**Task to carry out:** Without any of its pictures, the listing below should be output exactly.

**Material provided:**
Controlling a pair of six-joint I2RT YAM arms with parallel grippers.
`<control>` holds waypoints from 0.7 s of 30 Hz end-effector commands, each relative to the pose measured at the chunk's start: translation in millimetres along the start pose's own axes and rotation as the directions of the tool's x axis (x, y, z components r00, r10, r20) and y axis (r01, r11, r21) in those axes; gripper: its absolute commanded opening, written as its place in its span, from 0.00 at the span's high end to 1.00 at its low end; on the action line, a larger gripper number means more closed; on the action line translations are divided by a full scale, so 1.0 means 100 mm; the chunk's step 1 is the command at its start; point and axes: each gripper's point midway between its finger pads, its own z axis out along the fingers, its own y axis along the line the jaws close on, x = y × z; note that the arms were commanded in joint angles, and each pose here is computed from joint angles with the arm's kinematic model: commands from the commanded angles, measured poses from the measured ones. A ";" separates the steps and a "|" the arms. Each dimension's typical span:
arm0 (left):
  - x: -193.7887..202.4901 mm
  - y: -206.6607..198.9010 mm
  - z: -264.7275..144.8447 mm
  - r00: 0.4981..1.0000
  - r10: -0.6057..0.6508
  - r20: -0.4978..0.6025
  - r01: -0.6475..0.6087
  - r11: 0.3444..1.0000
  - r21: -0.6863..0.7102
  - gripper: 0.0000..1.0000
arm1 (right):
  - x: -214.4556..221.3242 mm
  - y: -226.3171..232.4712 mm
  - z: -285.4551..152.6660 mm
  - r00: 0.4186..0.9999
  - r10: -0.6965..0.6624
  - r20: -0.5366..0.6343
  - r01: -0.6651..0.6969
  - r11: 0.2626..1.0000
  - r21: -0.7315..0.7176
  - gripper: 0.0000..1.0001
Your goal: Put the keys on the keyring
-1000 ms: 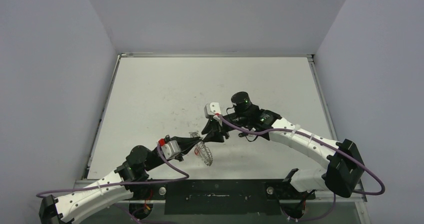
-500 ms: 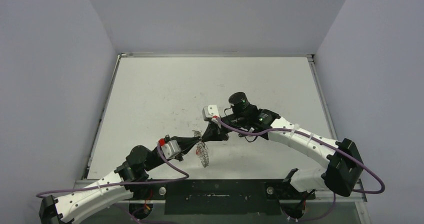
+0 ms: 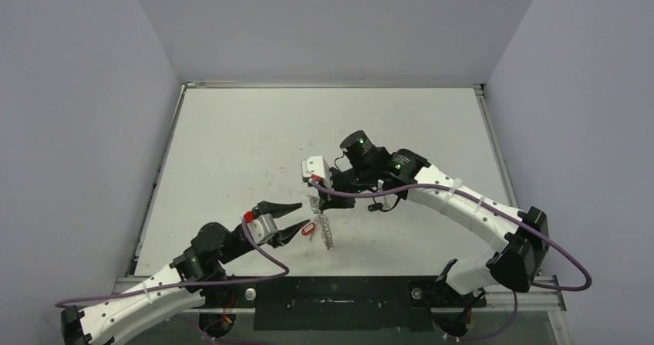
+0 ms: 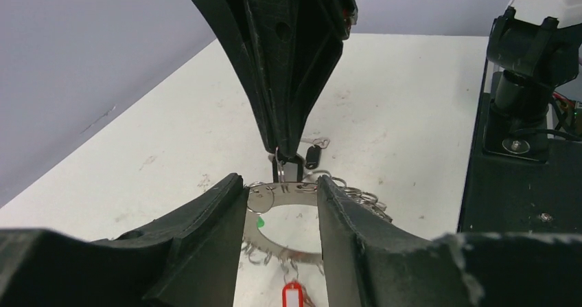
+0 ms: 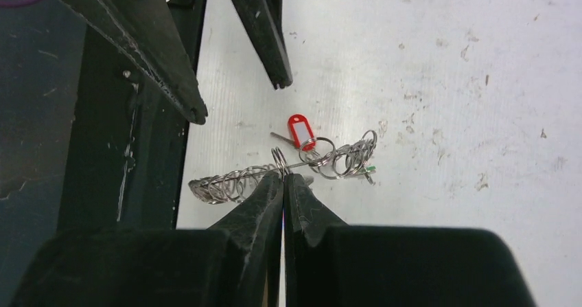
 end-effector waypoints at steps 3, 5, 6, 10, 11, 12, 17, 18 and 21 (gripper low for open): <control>-0.09 0.10 -0.07 0.995 0.037 -0.092 -0.040 0.999 -0.025 0.58 | 0.03 0.05 -0.04 0.990 -0.025 -0.141 0.027 1.000 0.014 1.00; -0.07 0.09 -0.08 0.992 0.037 -0.123 -0.040 0.999 -0.018 0.58 | 0.02 0.07 0.01 0.990 -0.022 -0.141 0.023 1.000 0.007 1.00; -0.06 0.09 -0.08 0.990 0.036 -0.135 -0.038 0.999 -0.013 0.58 | 0.01 0.07 0.03 0.990 -0.018 -0.139 0.019 1.000 0.005 1.00; -0.01 0.04 -0.04 0.986 0.034 -0.161 -0.031 0.999 0.019 0.58 | -0.05 0.06 0.09 0.994 -0.015 -0.112 0.015 1.000 0.002 1.00; 0.02 0.02 -0.03 0.984 0.032 -0.175 -0.028 0.999 0.027 0.59 | -0.06 0.04 0.10 0.994 -0.013 -0.107 0.013 1.000 0.004 1.00; 0.04 0.01 -0.01 0.982 0.031 -0.186 -0.024 0.999 0.038 0.60 | -0.08 0.03 0.11 0.995 -0.010 -0.101 0.011 1.000 0.009 1.00; 0.18 -0.06 0.08 0.969 0.013 -0.248 0.005 0.997 0.071 0.61 | -0.12 -0.01 0.15 0.996 0.007 -0.084 -0.005 1.000 0.024 1.00; 0.20 -0.06 0.10 0.967 0.009 -0.255 0.010 0.997 0.074 0.61 | -0.12 -0.01 0.16 0.996 0.009 -0.084 -0.007 1.000 0.023 1.00; 0.23 -0.06 0.15 0.965 0.005 -0.261 0.015 0.997 0.073 0.61 | -0.12 -0.01 0.18 0.997 0.015 -0.082 -0.013 1.000 0.017 1.00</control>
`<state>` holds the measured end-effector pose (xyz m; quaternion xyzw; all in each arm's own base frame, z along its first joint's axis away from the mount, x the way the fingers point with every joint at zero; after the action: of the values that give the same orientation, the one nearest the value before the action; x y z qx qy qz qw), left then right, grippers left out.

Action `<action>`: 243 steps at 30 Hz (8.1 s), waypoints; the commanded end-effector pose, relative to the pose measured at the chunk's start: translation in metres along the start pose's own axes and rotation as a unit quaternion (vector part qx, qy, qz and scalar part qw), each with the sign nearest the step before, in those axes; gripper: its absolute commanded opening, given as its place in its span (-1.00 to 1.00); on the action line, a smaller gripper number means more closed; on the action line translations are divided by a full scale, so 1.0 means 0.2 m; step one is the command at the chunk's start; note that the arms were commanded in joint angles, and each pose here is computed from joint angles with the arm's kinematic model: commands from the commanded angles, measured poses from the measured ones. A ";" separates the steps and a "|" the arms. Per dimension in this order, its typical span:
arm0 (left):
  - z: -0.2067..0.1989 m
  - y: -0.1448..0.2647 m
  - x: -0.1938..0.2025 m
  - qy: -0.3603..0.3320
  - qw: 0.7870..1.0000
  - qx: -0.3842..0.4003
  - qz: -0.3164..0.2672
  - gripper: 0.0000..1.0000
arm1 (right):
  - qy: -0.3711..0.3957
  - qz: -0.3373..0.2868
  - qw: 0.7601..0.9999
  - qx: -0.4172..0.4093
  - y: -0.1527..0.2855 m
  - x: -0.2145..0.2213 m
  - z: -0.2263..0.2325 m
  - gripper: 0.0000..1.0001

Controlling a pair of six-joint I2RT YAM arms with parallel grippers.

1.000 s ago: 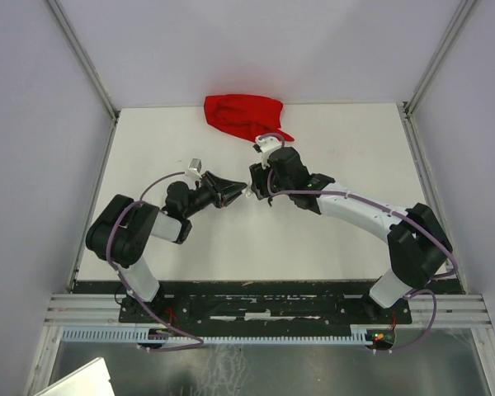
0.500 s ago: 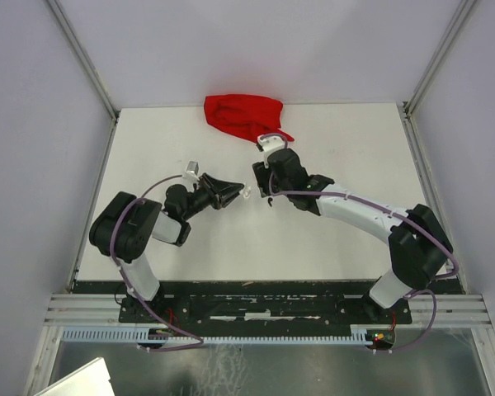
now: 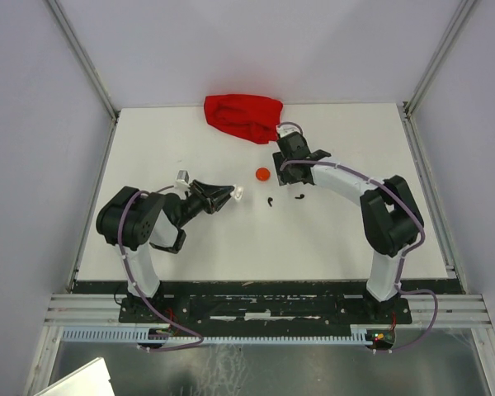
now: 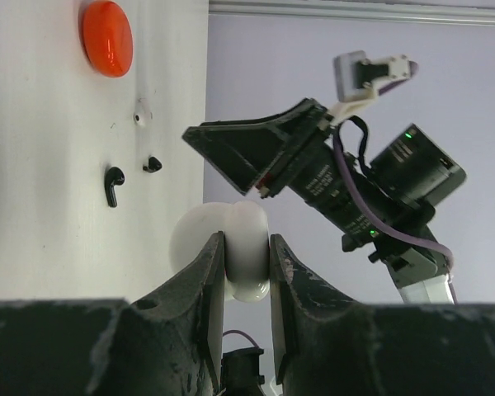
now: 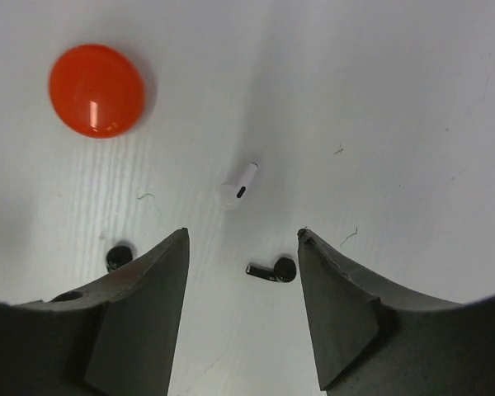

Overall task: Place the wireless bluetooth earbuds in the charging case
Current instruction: Pick up the earbud from the center of the board, then place the earbud in the charging case.

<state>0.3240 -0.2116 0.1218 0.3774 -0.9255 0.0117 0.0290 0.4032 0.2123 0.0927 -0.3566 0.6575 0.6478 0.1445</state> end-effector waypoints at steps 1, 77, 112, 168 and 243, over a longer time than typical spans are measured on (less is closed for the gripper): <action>-0.17 0.03 0.04 -0.028 0.998 0.063 0.014 -0.94 | 0.017 0.042 0.999 0.010 -0.07 0.03 -0.01 0.27; -0.16 0.02 -0.01 -0.026 0.998 0.060 0.014 -0.94 | -0.029 0.051 0.994 -0.093 -0.39 -0.03 0.27 0.24; -0.18 0.03 0.00 -0.030 0.997 0.065 0.016 -0.94 | 0.012 0.035 0.998 -0.045 -0.27 -0.18 0.06 0.08; -0.16 0.02 -0.01 -0.028 0.998 0.062 0.014 -0.94 | -0.005 0.096 0.992 -0.077 -0.46 -0.04 0.07 -0.52; -0.40 -0.12 0.27 -0.033 0.992 0.095 0.080 -0.94 | 0.113 -0.491 0.816 -0.285 0.73 -0.28 0.52 -0.97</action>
<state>0.3141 -0.2609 0.1871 0.3131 -0.9468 0.0746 -0.0048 0.3157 0.3083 0.2122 -0.7177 0.2107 0.6171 0.2444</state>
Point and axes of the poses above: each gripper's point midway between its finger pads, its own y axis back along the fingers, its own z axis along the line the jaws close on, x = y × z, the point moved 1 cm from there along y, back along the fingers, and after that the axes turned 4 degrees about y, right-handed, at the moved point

**Solution:**
Controlling a pair of six-joint I2RT YAM arms with parallel grippers.
`<control>` holds waypoints from 0.7 s of 30 Hz end-effector commands, each relative to the pose measured at the chunk's start: translation in millimetres along the start pose's own axes and rotation as the directions of the tool's x axis (x, y, z components r00, r10, r20) and y axis (r01, r11, r21) in those axes; gripper: its absolute commanded opening, written as its place in its span, from 0.00 at the span's high end to 1.00 at its low end; on the action line, a larger gripper number means more closed; on the action line translations are divided by a full scale, so 1.0 means 100 mm; the chunk's step 1 is the command at its start; point and axes: each gripper's point midway between its finger pads, its own z axis out along the fingers, its own y axis along the line the jaws close on, x = y × z; note that the arms were commanded in joint angles, and each pose here is computed from joint angles with the arm's kinematic model: commands from the commanded angles, measured poses from the measured ones. A ";" separates the steps and a "|" the arms. Each dimension's typical span:
arm0 (left):
  - x: -193.7887..202.4901 mm
  - y: -206.6607..198.9010 mm
  - z: -264.7275..144.8447 mm
  - r00: 0.4981..1.0000
  - r10: -0.6057..0.6508
  - r20: -0.4978..0.6025
  - r01: -0.6475..0.6087
  - r11: 0.3444..1.0000
  - r21: -0.6863..0.7102
  - gripper: 0.0000..1.0000
arm1 (right):
  - x: -214.4556..221.3242 mm
  - y: -226.3171..232.4712 mm
  - z: -285.4551..152.6660 mm
  - r00: 0.4186..0.9999
  - r10: -0.6965..0.6624
  - r20: -0.5366..0.6343
  - r01: -0.6651..0.6969
  - r11: 0.2626..1.0000
  - r21: -0.7315..0.7176
  - gripper: 0.0000..1.0001
Your goal: Put the keys on the keyring
-1000 ms: 
-500 ms: 
+0 ms: 
+0 ms: 
+0 ms: 
 end-effector waypoints at steps 3, 5, 6, 10, 11, 12, 17, 18 and 21 (gripper low for open): <control>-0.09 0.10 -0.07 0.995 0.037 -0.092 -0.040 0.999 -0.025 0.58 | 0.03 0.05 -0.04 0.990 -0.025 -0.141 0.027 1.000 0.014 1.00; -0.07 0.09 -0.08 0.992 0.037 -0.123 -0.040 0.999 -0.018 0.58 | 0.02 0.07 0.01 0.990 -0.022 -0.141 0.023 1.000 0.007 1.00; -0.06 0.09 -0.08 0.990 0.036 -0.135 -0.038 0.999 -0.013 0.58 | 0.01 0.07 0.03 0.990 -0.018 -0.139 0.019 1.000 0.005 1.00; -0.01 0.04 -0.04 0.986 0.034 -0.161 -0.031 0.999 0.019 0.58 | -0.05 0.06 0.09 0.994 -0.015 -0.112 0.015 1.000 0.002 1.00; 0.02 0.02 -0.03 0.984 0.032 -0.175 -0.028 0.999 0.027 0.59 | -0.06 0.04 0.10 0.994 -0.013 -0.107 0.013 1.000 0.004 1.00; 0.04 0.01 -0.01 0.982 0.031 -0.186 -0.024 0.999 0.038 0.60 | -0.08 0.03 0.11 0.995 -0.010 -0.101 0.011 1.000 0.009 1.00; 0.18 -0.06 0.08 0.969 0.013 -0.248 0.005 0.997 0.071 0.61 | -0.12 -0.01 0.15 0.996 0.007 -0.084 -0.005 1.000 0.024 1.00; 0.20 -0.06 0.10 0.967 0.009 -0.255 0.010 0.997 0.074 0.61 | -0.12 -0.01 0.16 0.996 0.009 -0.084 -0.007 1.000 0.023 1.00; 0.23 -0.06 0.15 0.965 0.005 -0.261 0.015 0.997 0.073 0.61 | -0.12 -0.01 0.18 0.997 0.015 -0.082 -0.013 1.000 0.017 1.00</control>
`<state>` holds the measured end-effector pose (xyz m; quaternion xyzw; all in each arm's own base frame, z along its first joint's axis away from the mount, x the way the fingers point with every joint at zero; after the action: of the values that give the same orientation, the one nearest the value before the action; x y z qx qy qz qw), left then right, grippers left out.

Action `<action>`: 243 steps at 30 Hz (8.1 s), waypoints; the commanded end-effector pose, relative to the pose measured at the chunk's start: translation in metres along the start pose's own axes and rotation as a unit quaternion (vector part qx, qy, qz and scalar part qw), each with the sign nearest the step before, in those axes; gripper: its absolute commanded opening, given as its place in its span (-1.00 to 1.00); on the action line, a smaller gripper number means more closed; on the action line translations are divided by a full scale, so 1.0 means 0.2 m; step one is the command at the chunk's start; note that the arms were commanded in joint angles, and each pose here is computed from joint angles with the arm's kinematic model: commands from the commanded angles, measured poses from the measured ones. A ";" separates the steps and a "|" the arms. Per dimension in this order, its typical span:
arm0 (left):
  - z: -0.2067..0.1989 m
  - y: -0.1448..0.2647 m
  - x: -0.1938..0.2025 m
  - qy: -0.3603..0.3320
  - qw: 0.7870..1.0000
  - qx: -0.3842..0.4003
  - qz: -0.3164..0.2672
  - gripper: 0.0000..1.0000
arm1 (right):
  - qy: -0.3711..0.3957
  - qz: -0.3373..0.2868
  - qw: 0.7601..0.9999
  - qx: -0.4172..0.4093
  - y: -0.1527..0.2855 m
  - x: -0.2145..0.2213 m
  - z: -0.2263..0.2325 m
  - gripper: 0.0000..1.0001

Controlling a pair of six-joint I2RT YAM arms with parallel grippers.

1.000 s ago: 
0.500 s ago: 
now: 
now: 
now: 

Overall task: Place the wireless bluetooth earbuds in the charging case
Current instruction: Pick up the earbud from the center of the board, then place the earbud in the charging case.

<state>0.3240 -0.2116 0.1218 0.3774 -0.9255 0.0117 0.0290 0.4032 0.2123 0.0927 -0.3566 0.6575 0.6478 0.1445</state> end-effector waypoints at steps 1, 77, 112, 168 and 243, over a longer time than typical spans are measured on (less is closed for the gripper): <action>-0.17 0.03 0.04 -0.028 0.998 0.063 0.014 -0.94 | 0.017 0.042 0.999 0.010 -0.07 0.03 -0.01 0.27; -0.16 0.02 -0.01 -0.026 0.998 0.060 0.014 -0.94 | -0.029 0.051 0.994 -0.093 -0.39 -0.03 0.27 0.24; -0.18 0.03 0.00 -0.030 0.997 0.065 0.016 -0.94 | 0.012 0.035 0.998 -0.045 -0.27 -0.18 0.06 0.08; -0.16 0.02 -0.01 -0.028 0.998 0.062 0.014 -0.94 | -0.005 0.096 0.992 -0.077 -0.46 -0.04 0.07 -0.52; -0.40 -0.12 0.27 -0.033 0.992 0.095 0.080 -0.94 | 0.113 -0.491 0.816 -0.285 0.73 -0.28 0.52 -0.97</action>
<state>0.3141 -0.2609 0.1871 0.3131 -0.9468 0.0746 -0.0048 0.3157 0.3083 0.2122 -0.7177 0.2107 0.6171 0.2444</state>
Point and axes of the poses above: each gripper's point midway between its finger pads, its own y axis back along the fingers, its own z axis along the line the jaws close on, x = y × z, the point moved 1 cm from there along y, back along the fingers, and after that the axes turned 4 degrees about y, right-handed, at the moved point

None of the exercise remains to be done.